Could you output only the lines from the one containing "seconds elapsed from" through the last line of the data, both included?

╭─ Supplied data

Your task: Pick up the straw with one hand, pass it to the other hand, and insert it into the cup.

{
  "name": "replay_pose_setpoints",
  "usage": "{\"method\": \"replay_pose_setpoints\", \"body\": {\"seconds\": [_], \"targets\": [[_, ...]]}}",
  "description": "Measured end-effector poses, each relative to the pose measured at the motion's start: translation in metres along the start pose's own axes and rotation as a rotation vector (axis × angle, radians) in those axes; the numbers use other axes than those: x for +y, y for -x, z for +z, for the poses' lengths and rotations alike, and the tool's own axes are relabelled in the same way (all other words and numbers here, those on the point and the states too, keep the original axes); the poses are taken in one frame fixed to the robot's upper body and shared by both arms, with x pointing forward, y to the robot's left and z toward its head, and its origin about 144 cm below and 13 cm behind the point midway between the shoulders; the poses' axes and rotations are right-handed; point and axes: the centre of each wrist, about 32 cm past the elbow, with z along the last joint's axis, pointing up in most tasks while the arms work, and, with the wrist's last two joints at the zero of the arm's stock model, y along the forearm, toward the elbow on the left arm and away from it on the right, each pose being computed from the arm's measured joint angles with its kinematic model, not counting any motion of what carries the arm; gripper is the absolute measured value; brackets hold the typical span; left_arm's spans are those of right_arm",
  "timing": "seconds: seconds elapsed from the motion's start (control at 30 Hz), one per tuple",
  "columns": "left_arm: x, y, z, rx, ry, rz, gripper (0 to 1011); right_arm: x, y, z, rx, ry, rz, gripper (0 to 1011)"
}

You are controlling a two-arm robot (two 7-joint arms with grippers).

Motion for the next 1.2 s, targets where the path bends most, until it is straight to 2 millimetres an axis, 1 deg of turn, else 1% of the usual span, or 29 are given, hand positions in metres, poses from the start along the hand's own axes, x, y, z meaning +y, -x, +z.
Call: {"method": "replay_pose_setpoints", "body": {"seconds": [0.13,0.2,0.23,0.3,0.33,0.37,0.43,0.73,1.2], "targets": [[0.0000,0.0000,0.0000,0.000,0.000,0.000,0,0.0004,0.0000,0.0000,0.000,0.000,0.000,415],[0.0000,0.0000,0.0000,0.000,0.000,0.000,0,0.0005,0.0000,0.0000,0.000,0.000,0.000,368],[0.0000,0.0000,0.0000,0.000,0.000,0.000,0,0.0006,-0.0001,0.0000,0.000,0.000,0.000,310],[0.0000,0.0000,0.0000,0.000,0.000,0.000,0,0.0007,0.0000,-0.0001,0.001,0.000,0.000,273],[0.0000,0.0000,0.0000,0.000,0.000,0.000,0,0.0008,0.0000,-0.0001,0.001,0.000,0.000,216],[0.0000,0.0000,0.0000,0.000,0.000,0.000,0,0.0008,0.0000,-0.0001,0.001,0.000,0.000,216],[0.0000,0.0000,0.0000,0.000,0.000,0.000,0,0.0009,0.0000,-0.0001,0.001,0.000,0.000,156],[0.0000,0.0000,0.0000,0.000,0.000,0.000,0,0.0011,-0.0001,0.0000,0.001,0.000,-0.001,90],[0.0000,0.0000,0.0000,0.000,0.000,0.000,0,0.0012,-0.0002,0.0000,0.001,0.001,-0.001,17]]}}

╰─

Output of the task
  "timing": "seconds: seconds elapsed from the motion's start (control at 30 Hz), one per tuple",
  "columns": "left_arm: x, y, z, rx, ry, rz, gripper (0 to 1011); right_arm: x, y, z, rx, ry, rz, gripper (0 to 1011)"
}

You are controlling a two-arm robot (two 7-joint arms with grippers).

Motion for the next 1.2 s, targets where the path bends most, until it is straight to 2 millimetres an axis, 1 deg of turn, else 1% of the usual span, or 29 are given, hand positions in metres, poses from the start along the hand's own axes, x, y, z meaning +y, -x, +z.
Call: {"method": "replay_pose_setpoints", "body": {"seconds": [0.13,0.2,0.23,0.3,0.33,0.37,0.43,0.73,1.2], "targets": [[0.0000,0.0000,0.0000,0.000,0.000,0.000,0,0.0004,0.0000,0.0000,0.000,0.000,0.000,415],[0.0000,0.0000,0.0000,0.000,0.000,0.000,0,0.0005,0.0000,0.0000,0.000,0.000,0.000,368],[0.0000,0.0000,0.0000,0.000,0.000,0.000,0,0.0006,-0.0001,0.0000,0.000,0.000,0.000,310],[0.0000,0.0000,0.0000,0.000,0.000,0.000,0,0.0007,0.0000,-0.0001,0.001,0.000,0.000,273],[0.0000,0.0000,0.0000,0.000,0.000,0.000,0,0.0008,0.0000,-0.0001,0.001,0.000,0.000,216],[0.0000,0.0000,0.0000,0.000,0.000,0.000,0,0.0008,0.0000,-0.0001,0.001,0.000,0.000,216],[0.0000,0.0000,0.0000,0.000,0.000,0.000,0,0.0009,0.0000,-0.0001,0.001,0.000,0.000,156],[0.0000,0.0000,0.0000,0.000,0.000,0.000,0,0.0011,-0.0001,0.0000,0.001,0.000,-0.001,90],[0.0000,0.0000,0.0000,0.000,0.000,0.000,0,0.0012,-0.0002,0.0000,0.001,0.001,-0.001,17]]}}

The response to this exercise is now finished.